**What is being asked:**
Without any of their pictures, return all of the records exactly.

**Source data:**
Content starts

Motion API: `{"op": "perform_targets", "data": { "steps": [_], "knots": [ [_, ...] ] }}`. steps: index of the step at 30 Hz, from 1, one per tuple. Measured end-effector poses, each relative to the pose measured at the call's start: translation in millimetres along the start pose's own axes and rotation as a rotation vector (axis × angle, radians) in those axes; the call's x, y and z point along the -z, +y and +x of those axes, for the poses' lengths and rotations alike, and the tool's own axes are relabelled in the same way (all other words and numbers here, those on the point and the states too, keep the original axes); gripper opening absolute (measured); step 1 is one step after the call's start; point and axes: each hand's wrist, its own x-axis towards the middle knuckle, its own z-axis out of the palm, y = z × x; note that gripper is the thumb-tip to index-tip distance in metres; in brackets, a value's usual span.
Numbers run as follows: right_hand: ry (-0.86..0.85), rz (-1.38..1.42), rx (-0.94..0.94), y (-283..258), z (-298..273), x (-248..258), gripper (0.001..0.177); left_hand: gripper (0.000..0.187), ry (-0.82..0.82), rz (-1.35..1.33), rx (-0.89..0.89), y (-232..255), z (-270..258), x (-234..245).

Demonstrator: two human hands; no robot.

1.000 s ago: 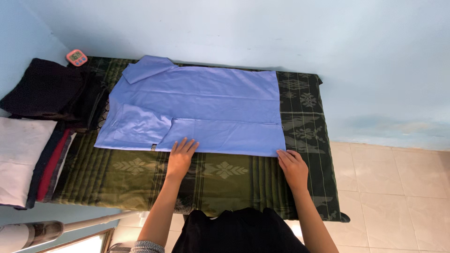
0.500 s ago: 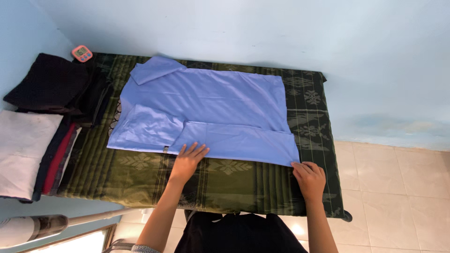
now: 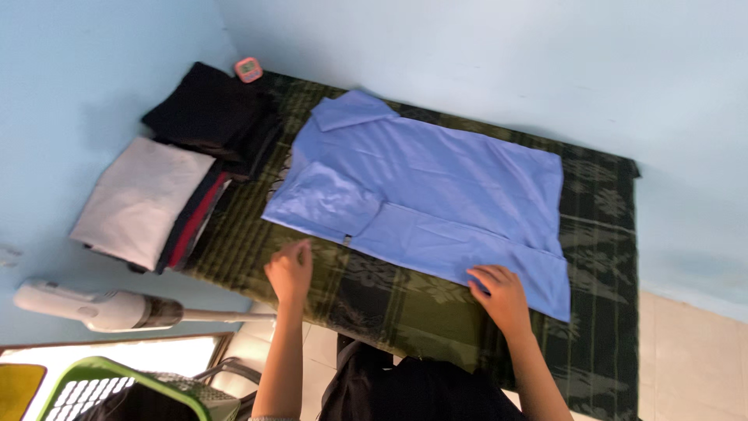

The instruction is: The person folds a blue shirt on a mattress by hand, smoothing the fabric and folding the sleeves and body into a neat rectangle.

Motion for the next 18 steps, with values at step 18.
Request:
{"op": "perform_targets", "data": {
  "steps": [18],
  "knots": [
    [0.004, 0.019, 0.104, -48.3, 21.4, -64.1, 0.01, 0.029, 0.346, 0.236, 0.132, -67.2, 78.6, -5.7]
  ]
}}
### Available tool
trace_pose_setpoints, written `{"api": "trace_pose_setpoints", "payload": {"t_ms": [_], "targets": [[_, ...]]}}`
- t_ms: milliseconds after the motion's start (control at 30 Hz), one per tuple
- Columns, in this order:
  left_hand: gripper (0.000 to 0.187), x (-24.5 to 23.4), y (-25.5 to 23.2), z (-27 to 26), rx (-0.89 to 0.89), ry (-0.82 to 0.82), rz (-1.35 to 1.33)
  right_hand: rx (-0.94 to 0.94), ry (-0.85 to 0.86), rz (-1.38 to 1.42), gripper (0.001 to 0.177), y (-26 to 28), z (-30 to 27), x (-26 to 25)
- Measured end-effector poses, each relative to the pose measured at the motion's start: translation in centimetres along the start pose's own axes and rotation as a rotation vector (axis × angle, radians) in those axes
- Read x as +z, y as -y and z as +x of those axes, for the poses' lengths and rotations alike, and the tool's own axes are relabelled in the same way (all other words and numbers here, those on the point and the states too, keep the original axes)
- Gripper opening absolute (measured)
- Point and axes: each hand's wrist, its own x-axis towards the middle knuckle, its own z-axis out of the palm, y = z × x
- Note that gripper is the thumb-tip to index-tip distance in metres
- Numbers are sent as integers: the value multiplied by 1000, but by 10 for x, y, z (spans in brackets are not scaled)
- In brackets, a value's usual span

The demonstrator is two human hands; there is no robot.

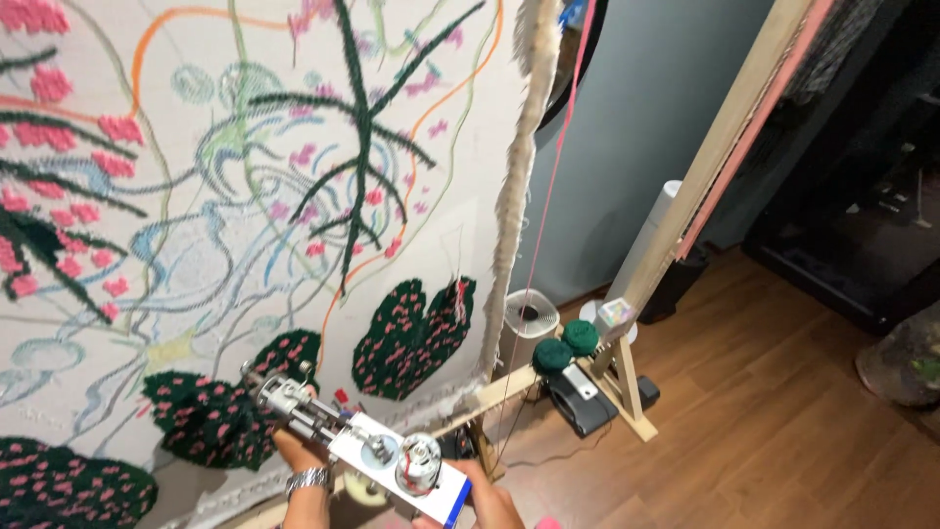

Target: Using a tufting gun to create patterns on a rug canvas held in a wooden frame.

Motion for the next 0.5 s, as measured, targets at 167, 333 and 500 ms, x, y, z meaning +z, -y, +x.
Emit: {"api": "trace_pose_setpoints", "payload": {"t_ms": [167, 333, 500], "targets": [[23, -18, 28, 3, 202, -8, 202, 99, 114, 1, 60, -7, 18, -42], [34, -27, 47, -4, 344, 28, 299, -577, -301, -125, 34, 139, 136, -157], [42, -12, 42, -6, 458, 51, 188, -653, -607, 24, 19, 161, 339, -292]]}}
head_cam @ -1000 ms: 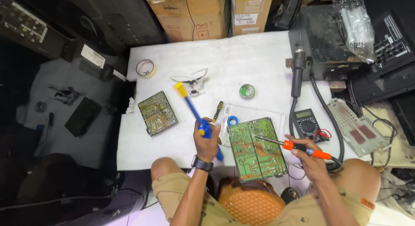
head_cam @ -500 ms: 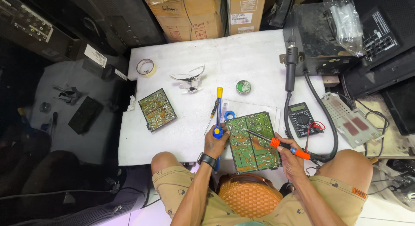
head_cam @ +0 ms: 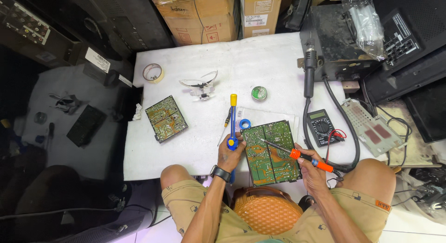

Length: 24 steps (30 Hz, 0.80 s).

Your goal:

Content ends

**Reply:**
Motion API: `{"op": "perform_targets", "data": { "steps": [_], "knots": [ [_, ...] ] }}`. steps: index of the step at 30 Hz, from 1, one per tuple. Measured end-effector poses, each relative to the pose measured at the call's start: translation in millimetres along the start pose's own axes and rotation as a rotation vector (axis × angle, radians) in those axes; the call's x, y and z point along the -z, +y and +x of those axes, for the poses' lengths and rotations alike, and the tool's own axes are relabelled in the same way (all other words and numbers here, those on the point and the states too, keep the original axes); gripper opening absolute (measured); step 1 is one step after the call's start; point and axes: each hand's wrist, its own x-axis towards the middle knuckle, its own z-axis out of the palm, y = z × x; note that gripper is the thumb-tip to index-tip distance in metres; in brackets, a value's usual span.
Numbers run as follows: right_hand: ry (-0.86..0.85), rz (-1.38..1.42), rx (-0.94..0.94), y (-283..258), z (-298..273), x (-248..258), gripper (0.001..0.177); left_hand: gripper (0.000..0.187), ry (-0.82..0.82), rz (-1.35..1.33), rx (-0.89..0.89), y (-232..255), z (-270..258), x (-234..245).

Demonstrator: two human hands; no robot.

1.000 s ago: 
0.500 s ago: 
now: 

The instruction is: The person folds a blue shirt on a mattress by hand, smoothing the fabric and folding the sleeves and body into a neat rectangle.

Motion for the next 18 steps, with values at step 18.
Request:
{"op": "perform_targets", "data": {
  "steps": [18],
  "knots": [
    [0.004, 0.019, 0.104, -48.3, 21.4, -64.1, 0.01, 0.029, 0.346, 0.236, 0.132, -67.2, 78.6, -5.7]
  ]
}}
### Available tool
trace_pose_setpoints, written `{"api": "trace_pose_setpoints", "payload": {"t_ms": [_], "targets": [[_, ...]]}}`
- t_ms: milliseconds after the motion's start (control at 30 Hz), one per tuple
- Columns, in this order:
  left_hand: gripper (0.000 to 0.187), x (-24.5 to 23.4), y (-25.5 to 23.2), z (-27 to 26), rx (-0.89 to 0.89), ry (-0.82 to 0.82), rz (-1.35 to 1.33)
  right_hand: rx (-0.94 to 0.94), ry (-0.85 to 0.86), rz (-1.38 to 1.42), gripper (0.001 to 0.177), y (-26 to 28), z (-30 to 27), x (-26 to 25)
- Measured end-effector poses, each relative to the pose measured at the motion's start: translation in centimetres along the start pose's own axes and rotation as a rotation vector (axis × angle, radians) in those axes
- Read x as +z, y as -y and z as +x of those axes, for the poses' lengths and rotations alike, and the tool's own axes are relabelled in the same way (all other words and numbers here, those on the point and the states too, keep the original axes)
- Gripper opening absolute (measured)
- Point and axes: each hand's wrist, its own x-axis towards the middle knuckle, its own z-axis out of the palm, y = z × x
- Note that gripper is the thumb-tip to index-tip distance in metres
- Numbers are sent as integers: the value multiplied by 1000, but by 10 for x, y, z (spans in brackets are not scaled)
- In brackets, a value's usual span

The demonstrator is two human hands; there is no robot.


Target: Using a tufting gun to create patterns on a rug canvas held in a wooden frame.

Motion for the next 0.5 s, as measured, targets at 167, 333 and 500 ms, x, y, z meaning +z, -y, +x.
Emit: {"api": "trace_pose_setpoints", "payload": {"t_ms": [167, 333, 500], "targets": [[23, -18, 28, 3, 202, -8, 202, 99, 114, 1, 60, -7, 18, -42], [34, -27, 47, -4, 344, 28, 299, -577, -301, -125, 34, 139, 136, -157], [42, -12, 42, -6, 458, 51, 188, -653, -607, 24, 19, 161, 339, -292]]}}
head_cam @ -1000 ms: 
head_cam @ -500 ms: 
head_cam @ +0 ms: 

Length: 24 steps (30 Hz, 0.80 s).

Your goal:

With this, the exercise is finished.